Segment Start: Data shown
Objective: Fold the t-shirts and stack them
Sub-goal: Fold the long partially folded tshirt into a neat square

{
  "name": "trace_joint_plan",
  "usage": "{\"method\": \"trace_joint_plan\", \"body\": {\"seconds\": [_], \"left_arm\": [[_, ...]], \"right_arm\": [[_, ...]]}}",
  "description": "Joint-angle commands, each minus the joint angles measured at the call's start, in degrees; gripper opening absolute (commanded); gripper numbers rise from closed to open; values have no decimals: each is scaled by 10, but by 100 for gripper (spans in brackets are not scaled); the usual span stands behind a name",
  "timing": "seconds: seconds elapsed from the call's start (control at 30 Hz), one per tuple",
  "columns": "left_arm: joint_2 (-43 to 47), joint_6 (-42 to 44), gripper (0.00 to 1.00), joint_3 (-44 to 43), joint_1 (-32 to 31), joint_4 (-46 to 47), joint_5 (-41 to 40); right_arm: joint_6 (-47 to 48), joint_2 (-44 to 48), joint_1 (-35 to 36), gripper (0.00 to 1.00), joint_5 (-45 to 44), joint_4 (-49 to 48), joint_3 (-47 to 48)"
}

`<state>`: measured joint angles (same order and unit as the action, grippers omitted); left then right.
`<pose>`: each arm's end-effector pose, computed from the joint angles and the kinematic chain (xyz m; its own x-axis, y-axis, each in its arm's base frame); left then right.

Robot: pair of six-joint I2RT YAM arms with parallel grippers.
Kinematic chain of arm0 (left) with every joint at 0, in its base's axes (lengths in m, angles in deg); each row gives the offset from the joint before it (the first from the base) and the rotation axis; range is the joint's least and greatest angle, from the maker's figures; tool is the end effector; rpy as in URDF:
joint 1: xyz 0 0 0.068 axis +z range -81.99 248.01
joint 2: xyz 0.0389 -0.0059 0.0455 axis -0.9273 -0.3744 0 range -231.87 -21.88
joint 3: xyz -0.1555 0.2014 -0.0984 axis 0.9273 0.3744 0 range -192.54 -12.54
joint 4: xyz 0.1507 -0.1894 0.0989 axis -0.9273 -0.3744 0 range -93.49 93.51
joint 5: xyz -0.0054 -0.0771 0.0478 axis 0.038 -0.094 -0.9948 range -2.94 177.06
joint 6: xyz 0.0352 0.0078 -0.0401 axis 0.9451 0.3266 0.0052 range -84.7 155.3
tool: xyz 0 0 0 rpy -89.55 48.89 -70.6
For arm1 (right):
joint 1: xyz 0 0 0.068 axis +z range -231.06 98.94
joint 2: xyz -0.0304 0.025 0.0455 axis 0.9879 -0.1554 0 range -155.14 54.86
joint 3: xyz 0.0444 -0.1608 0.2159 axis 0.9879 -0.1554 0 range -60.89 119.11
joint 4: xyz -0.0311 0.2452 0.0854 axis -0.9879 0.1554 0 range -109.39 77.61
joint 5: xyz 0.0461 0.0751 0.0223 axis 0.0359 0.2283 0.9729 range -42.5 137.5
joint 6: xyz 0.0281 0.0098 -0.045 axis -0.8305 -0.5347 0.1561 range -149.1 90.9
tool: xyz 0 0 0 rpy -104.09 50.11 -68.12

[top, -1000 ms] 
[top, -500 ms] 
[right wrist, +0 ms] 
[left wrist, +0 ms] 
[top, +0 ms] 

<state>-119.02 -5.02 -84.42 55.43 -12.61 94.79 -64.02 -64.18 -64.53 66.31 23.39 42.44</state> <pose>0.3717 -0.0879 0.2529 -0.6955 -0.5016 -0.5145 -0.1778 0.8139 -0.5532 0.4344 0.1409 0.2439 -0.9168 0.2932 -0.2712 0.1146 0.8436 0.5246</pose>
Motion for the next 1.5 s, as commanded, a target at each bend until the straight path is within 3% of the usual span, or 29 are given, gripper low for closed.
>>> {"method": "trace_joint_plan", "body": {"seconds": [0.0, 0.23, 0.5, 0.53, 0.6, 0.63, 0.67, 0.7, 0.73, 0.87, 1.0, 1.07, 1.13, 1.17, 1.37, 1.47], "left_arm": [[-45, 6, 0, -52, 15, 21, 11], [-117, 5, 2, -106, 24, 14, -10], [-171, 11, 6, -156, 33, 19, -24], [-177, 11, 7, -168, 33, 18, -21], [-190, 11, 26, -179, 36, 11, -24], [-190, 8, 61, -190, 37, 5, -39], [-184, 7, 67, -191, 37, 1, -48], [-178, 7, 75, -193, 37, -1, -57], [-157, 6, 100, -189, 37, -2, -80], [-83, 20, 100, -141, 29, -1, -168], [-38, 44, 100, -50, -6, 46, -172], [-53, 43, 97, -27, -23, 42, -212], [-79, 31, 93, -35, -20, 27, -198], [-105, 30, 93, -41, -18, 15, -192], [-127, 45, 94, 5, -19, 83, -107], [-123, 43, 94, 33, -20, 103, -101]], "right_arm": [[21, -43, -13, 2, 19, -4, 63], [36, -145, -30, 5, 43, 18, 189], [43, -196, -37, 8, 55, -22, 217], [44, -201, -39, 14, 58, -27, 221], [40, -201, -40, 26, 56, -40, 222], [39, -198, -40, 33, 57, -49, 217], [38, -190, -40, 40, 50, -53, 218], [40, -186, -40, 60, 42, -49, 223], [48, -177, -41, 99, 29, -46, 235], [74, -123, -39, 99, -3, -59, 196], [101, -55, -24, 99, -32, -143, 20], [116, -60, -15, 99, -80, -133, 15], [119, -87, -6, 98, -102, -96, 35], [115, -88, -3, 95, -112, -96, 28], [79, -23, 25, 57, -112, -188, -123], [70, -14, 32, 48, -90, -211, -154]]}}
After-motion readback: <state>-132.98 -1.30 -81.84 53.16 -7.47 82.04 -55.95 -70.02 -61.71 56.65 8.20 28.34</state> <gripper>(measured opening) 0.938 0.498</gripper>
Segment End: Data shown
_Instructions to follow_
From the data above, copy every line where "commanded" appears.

_Solved problem_
  "description": "Joint-angle commands, each minus the joint angles measured at the call's start, in degrees; gripper opening absolute (commanded); gripper numbers rise from closed to open; values have no decimals: each is scaled by 10, but by 100 for gripper (spans in brackets are not scaled); the usual span stands behind a name",
Motion for the next 1.5 s, as commanded, a target at each bend until the straight path is within 3% of the usual span, or 29 are given, gripper low for closed.

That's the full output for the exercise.